# Required work:
Please reproduce each line of the data below as it stands.

The input below:

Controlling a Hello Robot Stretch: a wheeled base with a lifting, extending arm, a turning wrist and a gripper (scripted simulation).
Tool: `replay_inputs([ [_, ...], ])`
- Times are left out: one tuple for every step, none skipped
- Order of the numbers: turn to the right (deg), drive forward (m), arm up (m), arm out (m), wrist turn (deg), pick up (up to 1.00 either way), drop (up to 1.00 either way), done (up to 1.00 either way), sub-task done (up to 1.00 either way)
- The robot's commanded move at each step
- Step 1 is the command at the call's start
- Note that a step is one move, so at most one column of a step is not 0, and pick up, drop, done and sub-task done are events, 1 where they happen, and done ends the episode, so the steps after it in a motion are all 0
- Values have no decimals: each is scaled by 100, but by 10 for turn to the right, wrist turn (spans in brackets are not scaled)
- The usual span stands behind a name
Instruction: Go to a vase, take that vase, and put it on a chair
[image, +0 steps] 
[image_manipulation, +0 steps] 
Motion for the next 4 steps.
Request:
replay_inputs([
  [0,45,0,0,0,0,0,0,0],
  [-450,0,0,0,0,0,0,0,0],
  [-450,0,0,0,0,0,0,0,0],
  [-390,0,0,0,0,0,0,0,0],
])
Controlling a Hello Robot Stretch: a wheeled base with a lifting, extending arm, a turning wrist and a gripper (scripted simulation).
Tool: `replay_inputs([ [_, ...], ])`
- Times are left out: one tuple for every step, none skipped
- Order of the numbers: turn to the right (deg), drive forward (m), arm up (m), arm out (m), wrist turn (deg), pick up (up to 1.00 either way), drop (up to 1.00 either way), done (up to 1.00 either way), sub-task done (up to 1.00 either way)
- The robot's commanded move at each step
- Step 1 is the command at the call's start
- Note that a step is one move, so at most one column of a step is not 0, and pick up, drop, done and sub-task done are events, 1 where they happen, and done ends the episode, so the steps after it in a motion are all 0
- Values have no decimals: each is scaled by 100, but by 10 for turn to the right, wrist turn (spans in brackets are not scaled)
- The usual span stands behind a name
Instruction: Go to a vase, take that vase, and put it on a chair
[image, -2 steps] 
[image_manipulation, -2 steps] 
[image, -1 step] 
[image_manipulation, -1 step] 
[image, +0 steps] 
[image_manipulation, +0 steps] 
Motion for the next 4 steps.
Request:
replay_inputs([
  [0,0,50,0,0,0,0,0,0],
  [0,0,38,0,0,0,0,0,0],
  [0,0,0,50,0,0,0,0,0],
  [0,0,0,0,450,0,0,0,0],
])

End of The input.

# Result of the exercise:
Controlling a Hello Robot Stretch: a wheeled base with a lifting, extending arm, a turning wrist and a gripper (scripted simulation).
Tool: `replay_inputs([ [_, ...], ])`
- Times are left out: one tuple for every step, none skipped
- Order of the numbers: turn to the right (deg), drive forward (m), arm up (m), arm out (m), wrist turn (deg), pick up (up to 1.00 either way), drop (up to 1.00 either way), done (up to 1.00 either way), sub-task done (up to 1.00 either way)
- The robot's commanded move at each step
- Step 1 is the command at the call's start
- Note that a step is one move, so at most one column of a step is not 0, and pick up, drop, done and sub-task done are events, 1 where they happen, and done ends the episode, so the steps after it in a motion are all 0
- Values have no decimals: each is scaled by 100, but by 10 for turn to the right, wrist turn (spans in brackets are not scaled)
- The usual span stands behind a name
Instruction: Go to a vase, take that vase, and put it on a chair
[image, +0 steps] 
[image_manipulation, +0 steps] 
Motion for the next 4 steps.
Request:
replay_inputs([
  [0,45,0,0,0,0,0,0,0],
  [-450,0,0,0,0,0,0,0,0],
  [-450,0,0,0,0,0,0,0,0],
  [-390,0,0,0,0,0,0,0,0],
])
Controlling a Hello Robot Stretch: a wheeled base with a lifting, extending arm, a turning wrist and a gripper (scripted simulation).
Tool: `replay_inputs([ [_, ...], ])`
- Times are left out: one tuple for every step, none skipped
- Order of the numbers: turn to the right (deg), drive forward (m), arm up (m), arm out (m), wrist turn (deg), pick up (up to 1.00 either way), drop (up to 1.00 either way), done (up to 1.00 either way), sub-task done (up to 1.00 either way)
- The robot's commanded move at each step
- Step 1 is the command at the call's start
- Note that a step is one move, so at most one column of a step is not 0, and pick up, drop, done and sub-task done are events, 1 where they happen, and done ends the episode, so the steps after it in a motion are all 0
- Values have no decimals: each is scaled by 100, but by 10 for turn to the right, wrist turn (spans in brackets are not scaled)
- The usual span stands behind a name
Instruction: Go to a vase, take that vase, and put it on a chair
[image, -2 steps] 
[image_manipulation, -2 steps] 
[image, -1 step] 
[image_manipulation, -1 step] 
[image, +0 steps] 
[image_manipulation, +0 steps] 
Motion for the next 4 steps.
Request:
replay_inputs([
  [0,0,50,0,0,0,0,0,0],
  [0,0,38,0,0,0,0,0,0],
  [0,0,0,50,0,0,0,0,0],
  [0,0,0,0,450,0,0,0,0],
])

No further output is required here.